A propos de cette Europe étrange et lointaine composée d’acronymes souvent incompréhensibles, Alexis Clot rappelle l’importance du rôle des médias pour la comprendre. D’après lui, ces derniers ne parlent jamais assez d’Europe ce qui rend le sujet lointain et complexe aux yeux de beaucoup de citoyens. Les ICE (Initiatives Citoyennes Européennes) sont, par exemple, un très bon exemple de démocratie participative, mais elles sont souvent méconnues et ne sont pas assez diffusées dans les médias. De plus, il n’y a pas un véritable journalisme européen, il existe un vide dans le champ de la presse européenne. Il y a bien quelques tentatives, comme un journal par exemple qui a été créé par des étudiants Erasmus, mais les projets sont limités. Seule ARTE diffuse beaucoup de programmes européens, pour le grand public, mais ils se limitent souvent à la dimension franco-allemande.

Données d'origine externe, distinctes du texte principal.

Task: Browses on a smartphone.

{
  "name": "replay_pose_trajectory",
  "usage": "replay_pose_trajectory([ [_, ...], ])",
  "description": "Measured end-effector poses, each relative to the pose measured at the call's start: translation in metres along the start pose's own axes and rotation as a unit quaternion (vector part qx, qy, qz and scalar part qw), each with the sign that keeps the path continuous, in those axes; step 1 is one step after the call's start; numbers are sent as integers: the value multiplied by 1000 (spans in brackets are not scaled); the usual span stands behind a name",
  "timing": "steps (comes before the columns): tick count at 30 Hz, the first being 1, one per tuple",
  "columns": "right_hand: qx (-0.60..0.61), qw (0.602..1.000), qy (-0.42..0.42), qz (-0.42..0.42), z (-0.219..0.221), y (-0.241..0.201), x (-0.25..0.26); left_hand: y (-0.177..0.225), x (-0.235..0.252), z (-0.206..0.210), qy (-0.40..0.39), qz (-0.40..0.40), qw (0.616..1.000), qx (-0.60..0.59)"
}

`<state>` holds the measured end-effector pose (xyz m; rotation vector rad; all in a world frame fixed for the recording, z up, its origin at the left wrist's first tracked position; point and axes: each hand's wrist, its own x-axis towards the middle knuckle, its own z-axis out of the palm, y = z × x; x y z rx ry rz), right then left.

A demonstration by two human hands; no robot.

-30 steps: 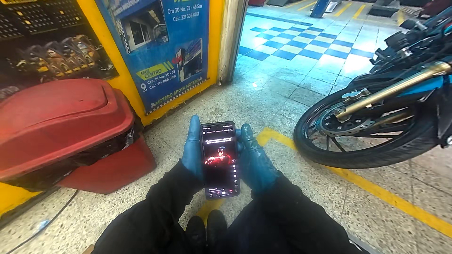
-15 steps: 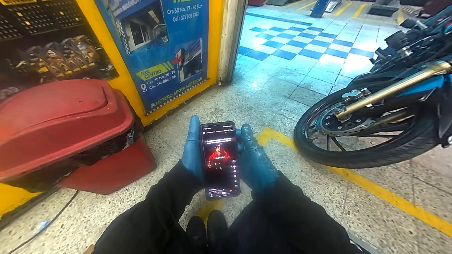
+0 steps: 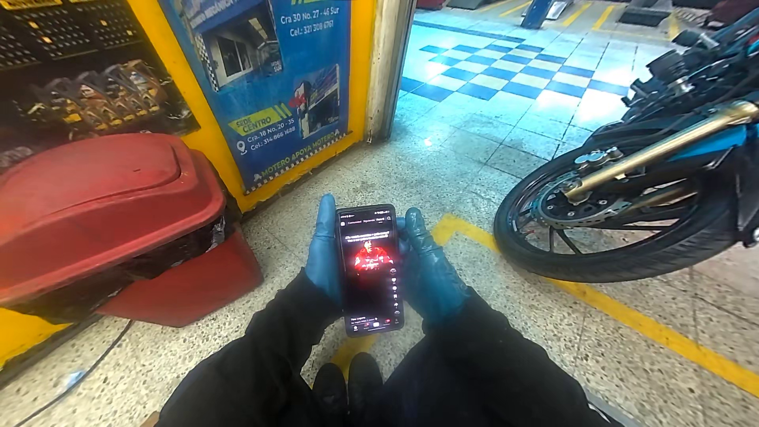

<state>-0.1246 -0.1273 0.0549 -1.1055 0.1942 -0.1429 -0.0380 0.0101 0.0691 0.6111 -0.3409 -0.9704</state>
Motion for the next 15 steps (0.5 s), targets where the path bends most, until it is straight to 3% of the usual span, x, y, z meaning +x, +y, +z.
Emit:
replay_pose_trajectory([
  [4,12,999,-32,-11,-32,21,15,-2,4,-7,-6,-3,1000,-9],
  [7,16,999,-42,-12,-32,20,14,-20,25,-67,-170,-14,984,-56],
  [11,-11,999,27,15,12,-9,-6,-20,24,-66,-144,14,989,-28],
  [13,-15,998,47,27,19,-14,-8,-7,8,-21,-19,19,1000,-2],
  [15,-15,998,46,32,18,-14,-8,-1,2,-1,28,8,1000,3],
])
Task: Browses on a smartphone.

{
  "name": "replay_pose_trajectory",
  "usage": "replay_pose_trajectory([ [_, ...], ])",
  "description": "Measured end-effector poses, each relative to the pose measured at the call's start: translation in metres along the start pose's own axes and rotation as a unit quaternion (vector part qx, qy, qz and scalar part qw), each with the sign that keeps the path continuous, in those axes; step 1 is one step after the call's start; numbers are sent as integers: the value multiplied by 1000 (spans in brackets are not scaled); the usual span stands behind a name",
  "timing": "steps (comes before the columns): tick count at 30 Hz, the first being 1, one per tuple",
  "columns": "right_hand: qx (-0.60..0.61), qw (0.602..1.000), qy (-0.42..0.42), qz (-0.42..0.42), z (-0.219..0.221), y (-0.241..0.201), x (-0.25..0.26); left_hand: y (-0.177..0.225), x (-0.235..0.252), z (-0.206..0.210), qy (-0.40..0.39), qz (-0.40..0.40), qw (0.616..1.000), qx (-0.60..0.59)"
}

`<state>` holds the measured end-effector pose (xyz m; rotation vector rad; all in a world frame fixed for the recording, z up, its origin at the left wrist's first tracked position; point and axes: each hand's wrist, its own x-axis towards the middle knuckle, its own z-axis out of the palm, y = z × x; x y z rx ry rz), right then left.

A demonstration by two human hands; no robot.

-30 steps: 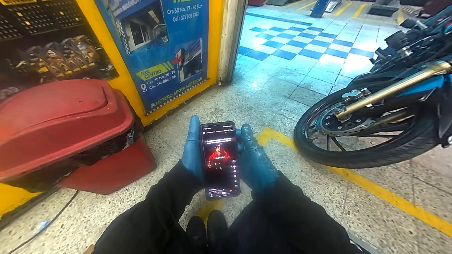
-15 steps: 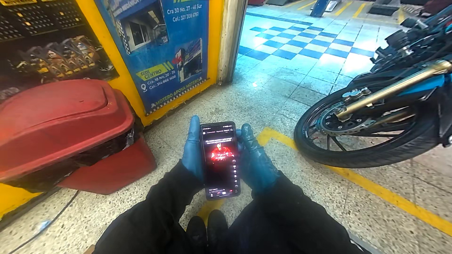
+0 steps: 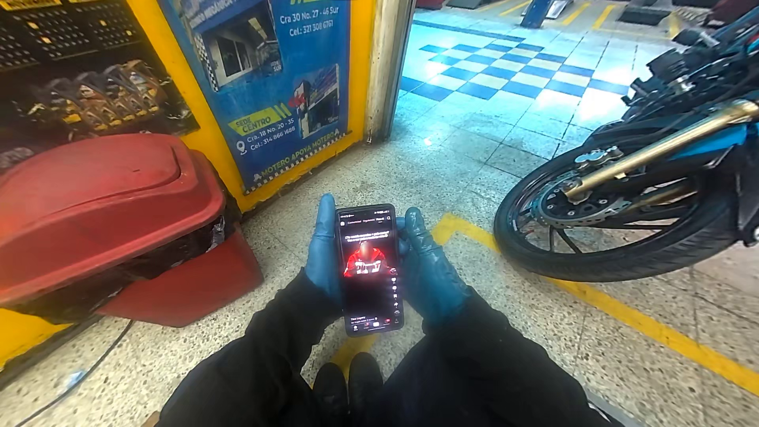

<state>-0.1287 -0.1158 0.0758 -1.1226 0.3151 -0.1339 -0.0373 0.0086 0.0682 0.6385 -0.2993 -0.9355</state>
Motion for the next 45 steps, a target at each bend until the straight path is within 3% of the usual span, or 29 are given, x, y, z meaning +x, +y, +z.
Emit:
replay_pose_trajectory([
  [3,10,1000,-15,-13,-6,5,4,0,0,-2,-20,9,1000,1],
  [6,23,987,-138,-77,-41,26,23,0,-1,1,-15,25,1000,4],
  [8,3,996,-58,-62,-19,14,11,-2,2,-5,-21,26,999,-2],
  [10,-5,999,-18,-42,-4,4,2,-14,19,-48,-149,17,988,-33],
  [12,-6,999,-15,-40,-3,3,2,-23,29,-71,-193,1,980,-55],
  [14,0,999,-22,-47,-9,8,7,-24,30,-71,-178,-9,982,-62],
  [18,13,989,-114,-94,-47,34,31,-23,32,-70,-192,2,980,-56],
  [29,0,991,-105,-88,-47,33,29,-24,29,-69,-169,1,985,-42],
  [32,-12,998,-40,-57,-29,21,20,-23,31,-70,-178,-12,982,-53],
  [35,-6,991,-102,-83,-50,34,32,-24,34,-72,-167,-11,985,-51],
  [45,1,991,-104,-83,-48,33,34,-21,35,-68,-169,1,984,-52],
])
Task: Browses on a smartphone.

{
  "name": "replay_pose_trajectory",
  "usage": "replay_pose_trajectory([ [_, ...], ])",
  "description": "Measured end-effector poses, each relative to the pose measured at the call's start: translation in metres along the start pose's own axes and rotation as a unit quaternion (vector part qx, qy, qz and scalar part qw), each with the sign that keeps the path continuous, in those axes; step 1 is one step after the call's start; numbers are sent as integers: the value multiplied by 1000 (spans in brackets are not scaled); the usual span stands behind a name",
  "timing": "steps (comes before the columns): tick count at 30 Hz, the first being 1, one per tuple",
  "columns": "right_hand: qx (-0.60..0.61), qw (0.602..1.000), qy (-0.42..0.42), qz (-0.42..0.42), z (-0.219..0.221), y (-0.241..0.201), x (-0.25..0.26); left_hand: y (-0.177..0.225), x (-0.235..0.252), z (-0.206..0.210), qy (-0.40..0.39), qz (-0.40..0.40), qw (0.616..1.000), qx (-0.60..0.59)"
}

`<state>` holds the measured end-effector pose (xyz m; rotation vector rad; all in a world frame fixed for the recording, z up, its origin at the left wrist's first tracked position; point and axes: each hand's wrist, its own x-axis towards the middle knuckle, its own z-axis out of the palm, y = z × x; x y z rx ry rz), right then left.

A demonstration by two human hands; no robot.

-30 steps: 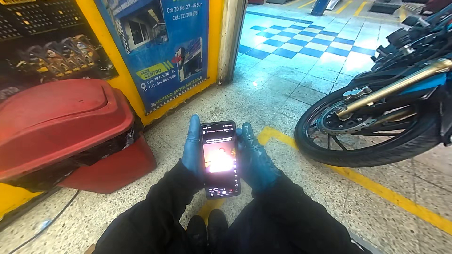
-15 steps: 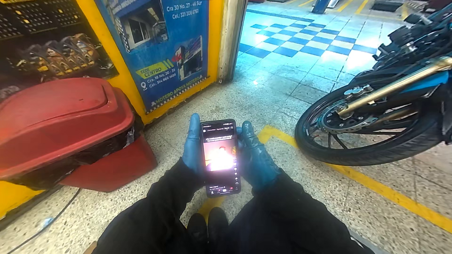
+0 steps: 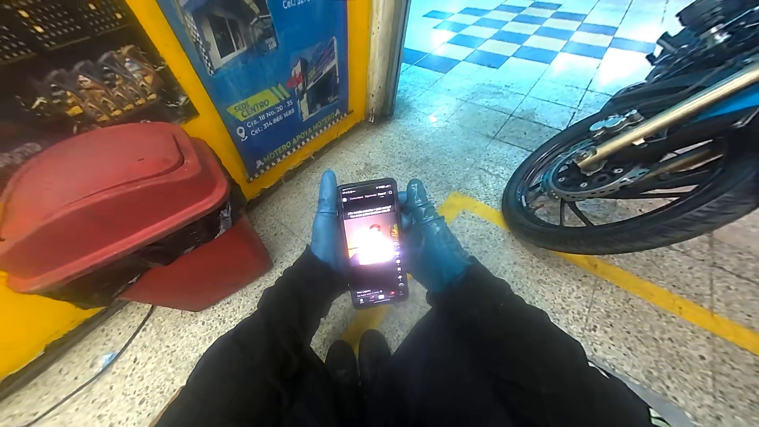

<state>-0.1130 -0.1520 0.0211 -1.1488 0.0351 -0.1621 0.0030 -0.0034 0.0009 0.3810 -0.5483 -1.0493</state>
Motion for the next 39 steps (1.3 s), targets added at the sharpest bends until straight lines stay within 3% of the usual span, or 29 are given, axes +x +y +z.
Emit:
replay_pose_trajectory([
  [3,8,1000,1,14,1,-1,0,3,-2,10,-28,14,999,13],
  [6,13,1000,2,18,2,-2,0,13,-7,74,143,38,985,84],
  [7,13,1000,3,17,2,-2,0,13,-7,80,155,39,983,86],
  [9,16,1000,9,19,2,0,-1,9,-6,57,90,34,994,59],
  [10,18,1000,12,21,2,0,-1,5,-4,28,1,24,999,28],
  [12,22,999,25,25,3,0,0,0,-1,1,-51,7,999,-1],
  [15,15,999,32,20,3,-2,-1,3,-3,13,-23,4,1000,9],
  [17,11,999,32,14,2,-1,-3,7,-8,53,98,18,994,40],
  [18,15,999,30,11,2,0,-4,7,-8,53,100,15,994,36],
  [20,16,1000,12,4,1,-1,-3,2,-4,11,-27,5,1000,14],
  [26,-12,995,81,48,45,-30,-17,-1,-3,4,-17,-23,999,-36],
  [35,-14,997,69,34,40,-28,-16,-1,-5,5,-16,-11,1000,-1],
  [39,-2,1000,4,5,12,-11,-10,-2,-4,5,-23,-17,999,-16],
])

La quatorzième édition des conversations européennes se conclut avec une réflexion au sujet des Spitzenkandidaten, système selon lequel les résultats des élections européennes influencent la nomination du président de la Commission européenne. Cette notion est évoquée afin de rebondir sur l’importance du Parlement européen qui est souvent sous-estimée. À la suite des élections européennes et face aux nombreux enjeux, nous attendons tous les conséquences des futures actions menées par les nouveaux groupes politiques européens.